Cinque mesi fa, quando lo scandalo delle chat con Martina Ceretti era al centro della cronaca, in pochi ci avrebbero creduto. Eppure tra Rocio Morales e Raoul Bova è tornato il sereno. Un accordo, i cui dettagli confermano che il tradimento costa caro, tanto più se la sua scoperta avviene in una circostanza particolarmente traumatica (su cui si sta ancora indagando), provocando anche danni collaterali, per esempio per l’immagine della vittima di tradimento.mIl settimanale Oggi ha rivelato in anteprima che l’accordo è imminente e la separazione consensuale (sebbene la coppia non sia mai stata sposata) dovrebbe arrivare entro metà novembre.

punti chiave dell’accordo sarebbero tre: l’assegnazione della casa a Rocío, l’affido condiviso di Luna e Alma con il conseguente collocamento presso l’abitazione della mamma e un assegno di mantenimento «molto corposo». L’indiscrezione più ghiotta riguarda la presunta “indennità” che Bova dovrebbe versare a Rocio nell’assegno di mantenimento «una quota che ripari il danno d’immagine e la sofferenza morale subiti dall’attrice spagnola», assicura la rivista.
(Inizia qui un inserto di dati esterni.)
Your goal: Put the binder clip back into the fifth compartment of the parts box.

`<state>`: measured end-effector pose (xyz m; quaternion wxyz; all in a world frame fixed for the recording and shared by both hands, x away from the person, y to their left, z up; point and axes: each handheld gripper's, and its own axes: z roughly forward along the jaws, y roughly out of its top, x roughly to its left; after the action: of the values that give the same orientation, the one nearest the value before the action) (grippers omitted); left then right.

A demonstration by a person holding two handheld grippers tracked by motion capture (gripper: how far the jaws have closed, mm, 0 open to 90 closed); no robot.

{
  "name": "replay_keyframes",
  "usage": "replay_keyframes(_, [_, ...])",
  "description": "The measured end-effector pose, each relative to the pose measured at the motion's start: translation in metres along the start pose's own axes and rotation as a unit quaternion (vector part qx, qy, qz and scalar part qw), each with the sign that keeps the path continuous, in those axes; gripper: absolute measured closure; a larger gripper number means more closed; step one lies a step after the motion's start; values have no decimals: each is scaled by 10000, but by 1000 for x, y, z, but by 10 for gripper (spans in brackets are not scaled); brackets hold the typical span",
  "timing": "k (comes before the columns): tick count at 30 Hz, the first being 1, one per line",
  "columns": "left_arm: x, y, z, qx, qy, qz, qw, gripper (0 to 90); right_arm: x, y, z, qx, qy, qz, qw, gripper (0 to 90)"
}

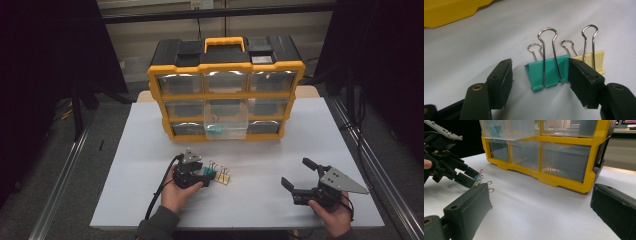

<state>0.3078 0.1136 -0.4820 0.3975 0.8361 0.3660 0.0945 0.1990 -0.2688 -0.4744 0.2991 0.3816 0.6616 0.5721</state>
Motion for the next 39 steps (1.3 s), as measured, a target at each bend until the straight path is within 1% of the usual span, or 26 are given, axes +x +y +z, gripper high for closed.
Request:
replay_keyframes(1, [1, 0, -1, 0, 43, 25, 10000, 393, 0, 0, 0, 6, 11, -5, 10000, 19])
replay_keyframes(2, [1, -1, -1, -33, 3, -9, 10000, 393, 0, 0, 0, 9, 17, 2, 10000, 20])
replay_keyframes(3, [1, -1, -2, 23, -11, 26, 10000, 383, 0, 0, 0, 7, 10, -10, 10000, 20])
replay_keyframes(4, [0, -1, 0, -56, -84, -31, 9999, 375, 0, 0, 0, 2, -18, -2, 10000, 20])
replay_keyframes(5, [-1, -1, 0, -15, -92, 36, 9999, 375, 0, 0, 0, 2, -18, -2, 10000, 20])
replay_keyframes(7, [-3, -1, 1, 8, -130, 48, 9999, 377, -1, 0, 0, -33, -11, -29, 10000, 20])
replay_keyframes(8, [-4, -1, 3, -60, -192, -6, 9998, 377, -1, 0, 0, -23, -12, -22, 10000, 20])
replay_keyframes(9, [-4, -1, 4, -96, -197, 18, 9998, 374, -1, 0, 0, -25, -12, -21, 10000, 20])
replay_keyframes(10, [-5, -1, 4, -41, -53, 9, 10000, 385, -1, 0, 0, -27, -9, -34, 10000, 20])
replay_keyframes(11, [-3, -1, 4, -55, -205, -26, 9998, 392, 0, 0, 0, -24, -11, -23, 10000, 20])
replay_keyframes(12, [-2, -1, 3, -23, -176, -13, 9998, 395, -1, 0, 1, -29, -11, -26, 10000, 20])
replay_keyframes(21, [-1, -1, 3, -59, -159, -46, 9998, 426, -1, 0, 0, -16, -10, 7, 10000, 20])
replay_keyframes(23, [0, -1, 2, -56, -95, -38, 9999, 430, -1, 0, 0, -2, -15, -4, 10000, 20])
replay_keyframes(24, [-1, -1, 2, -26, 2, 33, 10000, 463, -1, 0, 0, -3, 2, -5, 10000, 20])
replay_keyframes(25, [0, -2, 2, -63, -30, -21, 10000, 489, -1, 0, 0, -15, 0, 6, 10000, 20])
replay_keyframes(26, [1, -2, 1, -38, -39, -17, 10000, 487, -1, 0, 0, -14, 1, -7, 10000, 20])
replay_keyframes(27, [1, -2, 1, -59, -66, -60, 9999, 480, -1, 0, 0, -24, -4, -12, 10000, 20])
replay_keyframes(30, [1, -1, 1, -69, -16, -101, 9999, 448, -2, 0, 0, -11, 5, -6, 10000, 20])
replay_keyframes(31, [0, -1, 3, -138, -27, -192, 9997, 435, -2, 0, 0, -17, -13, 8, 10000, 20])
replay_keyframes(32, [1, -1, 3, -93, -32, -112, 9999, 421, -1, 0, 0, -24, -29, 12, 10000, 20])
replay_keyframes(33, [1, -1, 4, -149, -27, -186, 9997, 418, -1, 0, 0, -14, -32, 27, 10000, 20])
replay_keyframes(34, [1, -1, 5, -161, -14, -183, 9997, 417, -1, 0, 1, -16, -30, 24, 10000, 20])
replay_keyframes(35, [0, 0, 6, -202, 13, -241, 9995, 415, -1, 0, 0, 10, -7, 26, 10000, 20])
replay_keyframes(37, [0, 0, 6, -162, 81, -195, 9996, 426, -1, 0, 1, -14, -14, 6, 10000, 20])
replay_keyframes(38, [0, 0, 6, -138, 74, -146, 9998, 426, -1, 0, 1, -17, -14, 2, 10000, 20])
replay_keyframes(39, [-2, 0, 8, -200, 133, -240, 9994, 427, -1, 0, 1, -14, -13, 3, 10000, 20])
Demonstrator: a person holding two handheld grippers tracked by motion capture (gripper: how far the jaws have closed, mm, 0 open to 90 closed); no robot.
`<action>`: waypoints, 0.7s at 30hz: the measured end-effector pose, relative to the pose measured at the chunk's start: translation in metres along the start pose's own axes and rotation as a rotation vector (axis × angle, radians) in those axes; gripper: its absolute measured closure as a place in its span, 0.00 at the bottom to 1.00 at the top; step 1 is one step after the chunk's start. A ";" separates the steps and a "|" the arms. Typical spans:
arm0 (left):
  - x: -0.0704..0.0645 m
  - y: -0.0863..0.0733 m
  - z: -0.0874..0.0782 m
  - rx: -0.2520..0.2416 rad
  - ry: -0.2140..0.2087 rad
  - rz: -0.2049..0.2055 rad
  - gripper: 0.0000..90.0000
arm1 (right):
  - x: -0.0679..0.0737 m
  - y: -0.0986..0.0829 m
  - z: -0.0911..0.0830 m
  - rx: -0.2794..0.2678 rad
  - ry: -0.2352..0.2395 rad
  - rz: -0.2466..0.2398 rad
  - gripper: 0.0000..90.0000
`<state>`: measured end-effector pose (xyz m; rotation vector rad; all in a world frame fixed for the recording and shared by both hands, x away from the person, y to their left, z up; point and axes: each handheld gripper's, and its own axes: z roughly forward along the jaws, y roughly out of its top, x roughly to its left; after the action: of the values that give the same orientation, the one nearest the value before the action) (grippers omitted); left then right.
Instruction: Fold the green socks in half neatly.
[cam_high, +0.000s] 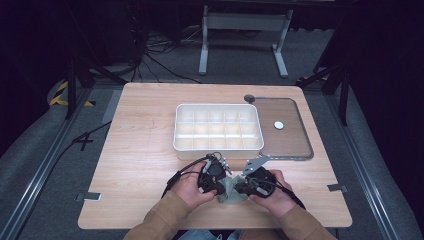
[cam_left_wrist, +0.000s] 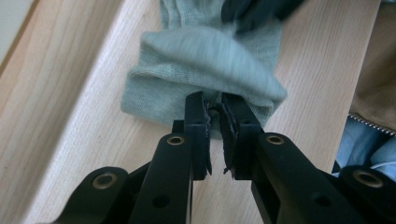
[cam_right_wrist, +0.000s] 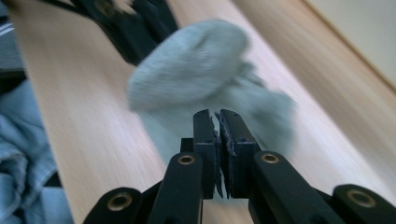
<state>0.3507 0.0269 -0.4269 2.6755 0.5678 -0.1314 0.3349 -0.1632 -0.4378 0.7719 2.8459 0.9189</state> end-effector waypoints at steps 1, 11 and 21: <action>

I dettagli dell’accordo di separazione comprenderebbero l’affido congiunto delle due figlie della coppia ancora bambine, Alma e Luna, collocate presso la madre a cui rimane anche la casa dove, fino allo scandalo esploso quest’estate, la famiglia ha vissuto unita.

Di recente, ospite in collegamento con Fiorello e Biggio a “La Pennicanza” Rocio ha parlato per la prima volta della fine della storia con Raoul Bova usando toni molto pacati: «Ormai siamo ex ma abbiamo due bambine meravigliose. Sono molto serena, Raoul è il papà delle mie figlie, lo è sempre stato e lo sarà per sempre. Poi ognuno si comporta come può e come crede. È banale dirlo ma succedono così tante cose brutte nella vita che finché uno può deve volersi bene soprattutto per i bambini».

Rocio Morales “furibonda”

Il settimanale Oggi, però, riferisce (da fonti vicine all’attrice spagnola) di una Rocio più arrabbiata che serena, ma di certo non vendicativa: «Rocìo, anche se furibonda, non si è mai frapposta tra Bova e le figlie: la vendetta non è mai stata un’opzione. Raoul ha potuto vedere le sue bimbe come e quando ha voluto, tra lui e l’ex compagna non è mai venuto meno un dialogo civile».